As I write this the sound in our gaming space is punctuated with the fire of gunshot. It takes me out of my train of thought for a moment but it’s suitably apt. When did the term “multiplayer gaming” become so synonymous with first person shooters and MMOs?

It’s fantastic that we can so easily play games with others online, and it’s a key part of life as a gamer now. I just wish we all had more opportunities to play with others together – in the same room. It’s my de-facto gaming experience, and here’s why.

A good atmosphere

Playing games with others takes me back to my very first experiences of gaming. As a young gamer I used to experiment with games that I found difficult by playing them co-op with my friends. We used to pass the controller back and forth as we each struggled with moments that we found difficult. It’s a beautiful metaphor for local co-op games. There’s an indescribable pleasure in co-op gaming, you’re sharing a pastime that you adore directly with another, and they are often with the people closest to you. You talk, share ideas, and enjoy the game together.

As annoying as games without online co-op play are. I can’t help but be a little bit gleeful when games are made with no online support. Take Scott Pilgrim (pictured) as an example. It’s a vibrant, action-packed, scrolling beat-em-up. Which can only be played with others when done in the same room. It makes the chances you do get to play all the more special. No matter how inconvenient finding someone to play with might be, I can’t help but agree a little bit with the decision. Seeking out someone who’ll try a particular game with you, and finding the time to do so regularly can be the making of a game.

This “intended” method of play can become crucial to a games sense of magic, with every session as anticipated and exciting as the last. The electricity of play isn’t just on the screen, but it spills around the room too. It’s a neat way to include people that may not always play video games. Your confidence as a gamer can often get non-gamers involved and serves as a backup to those who need a bit of extra help and guidance.
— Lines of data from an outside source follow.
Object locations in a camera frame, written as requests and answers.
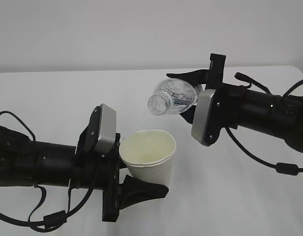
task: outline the white paper cup
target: white paper cup
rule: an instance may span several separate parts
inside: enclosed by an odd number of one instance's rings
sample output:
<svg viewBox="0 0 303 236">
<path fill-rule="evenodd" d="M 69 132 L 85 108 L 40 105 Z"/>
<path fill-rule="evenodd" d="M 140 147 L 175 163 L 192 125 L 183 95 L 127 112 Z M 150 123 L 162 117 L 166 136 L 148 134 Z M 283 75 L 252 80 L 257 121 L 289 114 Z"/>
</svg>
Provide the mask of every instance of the white paper cup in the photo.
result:
<svg viewBox="0 0 303 236">
<path fill-rule="evenodd" d="M 168 187 L 176 147 L 168 132 L 143 130 L 123 140 L 119 152 L 134 178 Z"/>
</svg>

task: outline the water bottle
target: water bottle
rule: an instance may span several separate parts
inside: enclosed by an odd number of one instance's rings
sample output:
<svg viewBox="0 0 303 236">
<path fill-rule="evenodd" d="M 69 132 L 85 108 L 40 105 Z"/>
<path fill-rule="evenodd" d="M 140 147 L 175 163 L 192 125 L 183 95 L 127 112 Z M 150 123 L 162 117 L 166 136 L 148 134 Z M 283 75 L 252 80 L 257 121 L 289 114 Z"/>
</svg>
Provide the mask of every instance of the water bottle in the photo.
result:
<svg viewBox="0 0 303 236">
<path fill-rule="evenodd" d="M 167 79 L 160 82 L 148 100 L 148 108 L 156 116 L 185 112 L 193 106 L 200 92 L 199 87 L 193 87 L 180 79 Z"/>
</svg>

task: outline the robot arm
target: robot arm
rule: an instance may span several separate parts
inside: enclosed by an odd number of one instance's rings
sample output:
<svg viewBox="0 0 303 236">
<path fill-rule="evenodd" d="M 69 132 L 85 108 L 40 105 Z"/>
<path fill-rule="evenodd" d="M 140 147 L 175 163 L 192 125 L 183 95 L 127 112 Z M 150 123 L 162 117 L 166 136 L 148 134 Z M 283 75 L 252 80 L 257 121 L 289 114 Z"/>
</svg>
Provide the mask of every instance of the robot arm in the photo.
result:
<svg viewBox="0 0 303 236">
<path fill-rule="evenodd" d="M 241 73 L 237 73 L 235 78 L 249 85 L 229 85 L 222 82 L 225 59 L 223 55 L 212 54 L 209 70 L 167 75 L 193 86 L 206 84 L 205 90 L 199 94 L 197 106 L 181 114 L 192 124 L 192 136 L 201 144 L 210 146 L 217 141 L 220 130 L 225 128 L 239 148 L 252 159 L 282 174 L 303 172 L 303 168 L 295 164 L 275 165 L 257 158 L 240 144 L 230 130 L 238 126 L 253 129 L 283 139 L 288 146 L 303 153 L 303 97 L 289 95 L 303 84 L 303 80 L 283 96 L 272 95 L 267 87 Z M 264 92 L 249 90 L 252 84 Z"/>
<path fill-rule="evenodd" d="M 133 204 L 164 198 L 169 189 L 160 184 L 148 183 L 126 176 L 119 183 L 119 170 L 126 168 L 119 155 L 120 137 L 116 133 L 116 112 L 102 104 L 94 109 L 78 145 L 66 146 L 38 142 L 31 130 L 13 113 L 32 135 L 0 126 L 0 186 L 34 186 L 41 190 L 38 206 L 44 202 L 46 190 L 40 186 L 68 186 L 88 189 L 85 197 L 74 208 L 47 215 L 43 221 L 21 221 L 0 213 L 0 220 L 30 227 L 41 233 L 51 232 L 66 223 L 88 200 L 94 189 L 102 190 L 102 221 L 116 222 L 120 209 Z"/>
</svg>

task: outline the white table
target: white table
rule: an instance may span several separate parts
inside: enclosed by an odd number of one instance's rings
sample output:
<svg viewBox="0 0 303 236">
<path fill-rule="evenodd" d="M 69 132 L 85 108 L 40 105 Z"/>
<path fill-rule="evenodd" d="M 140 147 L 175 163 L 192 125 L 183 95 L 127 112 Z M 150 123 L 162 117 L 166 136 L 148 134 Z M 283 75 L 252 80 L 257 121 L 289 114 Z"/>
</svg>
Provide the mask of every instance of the white table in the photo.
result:
<svg viewBox="0 0 303 236">
<path fill-rule="evenodd" d="M 101 103 L 117 111 L 117 131 L 123 138 L 142 129 L 163 129 L 177 140 L 170 192 L 165 199 L 131 206 L 120 211 L 117 223 L 105 223 L 101 222 L 101 191 L 94 191 L 76 215 L 48 235 L 303 235 L 303 174 L 285 176 L 261 166 L 243 154 L 224 131 L 216 144 L 203 147 L 191 137 L 191 126 L 180 116 L 149 113 L 147 100 L 165 73 L 191 70 L 0 74 L 0 111 L 17 114 L 39 141 L 76 145 L 93 108 Z M 224 81 L 240 84 L 233 78 L 237 71 L 265 84 L 275 94 L 283 94 L 303 78 L 291 66 L 237 67 L 225 69 Z M 303 88 L 295 94 L 303 94 Z M 0 118 L 0 125 L 26 133 L 7 115 Z M 244 128 L 234 133 L 259 157 L 303 167 L 303 154 L 282 140 Z M 67 189 L 49 186 L 47 191 L 46 203 L 33 220 L 66 209 Z M 73 191 L 73 206 L 84 194 L 85 190 Z M 0 211 L 26 220 L 39 198 L 37 189 L 0 188 Z M 0 221 L 0 235 L 37 234 Z"/>
</svg>

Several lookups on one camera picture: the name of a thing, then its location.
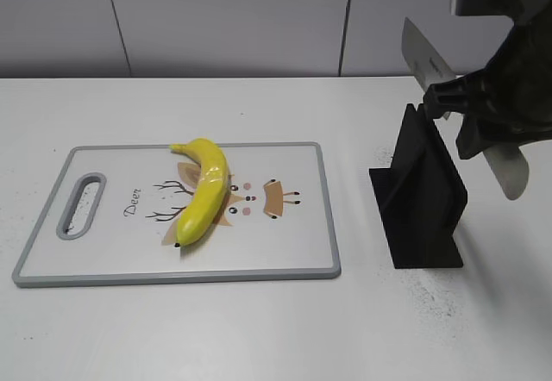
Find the cutting board handle hole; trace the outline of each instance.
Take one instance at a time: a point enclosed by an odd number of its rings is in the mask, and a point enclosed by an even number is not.
[[[56,229],[60,239],[74,240],[88,232],[105,183],[105,176],[99,172],[85,174],[77,180]]]

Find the knife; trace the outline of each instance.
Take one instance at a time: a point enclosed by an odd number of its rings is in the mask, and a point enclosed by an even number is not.
[[[416,81],[426,92],[431,84],[456,79],[456,75],[417,26],[405,18],[401,50]],[[529,164],[519,147],[500,144],[483,151],[494,177],[506,198],[516,200],[524,194],[529,181]]]

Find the black stand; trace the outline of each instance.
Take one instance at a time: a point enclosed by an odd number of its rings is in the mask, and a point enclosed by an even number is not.
[[[406,106],[391,167],[369,172],[395,268],[462,267],[452,233],[467,192],[423,105]]]

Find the yellow banana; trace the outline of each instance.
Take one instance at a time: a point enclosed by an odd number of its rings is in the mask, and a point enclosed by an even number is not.
[[[185,154],[201,166],[198,187],[177,225],[176,240],[190,245],[205,234],[220,210],[229,186],[229,168],[223,151],[212,141],[198,138],[188,144],[172,144],[174,153]]]

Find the white table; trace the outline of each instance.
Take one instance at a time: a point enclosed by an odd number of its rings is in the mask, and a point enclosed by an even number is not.
[[[2,380],[548,380],[552,143],[524,148],[507,201],[484,159],[460,270],[393,269],[368,167],[388,166],[413,78],[0,81]],[[10,274],[69,150],[317,141],[342,275],[334,280],[22,290]]]
I love playing video games with other people. I think it’s the main aspiration I have for my game-playing time. I enjoy gaming a great deal, but there’s something even more wonderful about playing games with another person. The experience becomes as much about the atmosphere in the room, the company of the person or people that you’re spending your gaming time with and the banter you share as you play. Other people are an important sounding board for difficulty, as you can battle on together to solve a problem, rather than struggling alone.

This is backed up by my extensive list of favourite games. (Of which Phantasy Star Online and Monster Hunter are but two). So many of the games I could continue playing forever are cooperative experiences. That said, while I enjoyed playing PSO online a great deal, I enjoyed the experience of playing it split-screen far more, but as a general point I can think of a great many games that come into their own when played with others.

Online play

To me the primary benefit of gaming is how inclusive it is. Many of us enjoy playing games with someone else in the room, but how often do we get a chance to do so? The added convenience of online play seems to have diminished the need for local co-op. As superb as online gaming is, I can’t help but think it’s diluted our need to play gaming in it’s most natural state. Games like Rock Band can be played online, but overall you get a better experience (and something closer to the one the developers imagined) from encouraging three others to play with you in person. A great deal of that is due to the pleasure of using the instruments, watching others using them, and the particular sense you experience by having people over to play in your band, but the same principle applies for many multiplayer games.

Video games can be quite complex upon occasion. In the process of playing a new game you learn how to control the game, how to navigate the menus and find the information you need. You also embark on a series of objectives whether explained literally, or understood over the course of the narrative. It’s a slow process that we as gamers do almost naturally. Multiplayer games are a great way to balance the complexity of games against their inherent sense of fun. You muddle through a game together, talking through approaches, and experimenting with a friend or friends.

Let’s make the time to play together more often, we’ll only get better and more frequent co-op experiences if we demand them (and use them).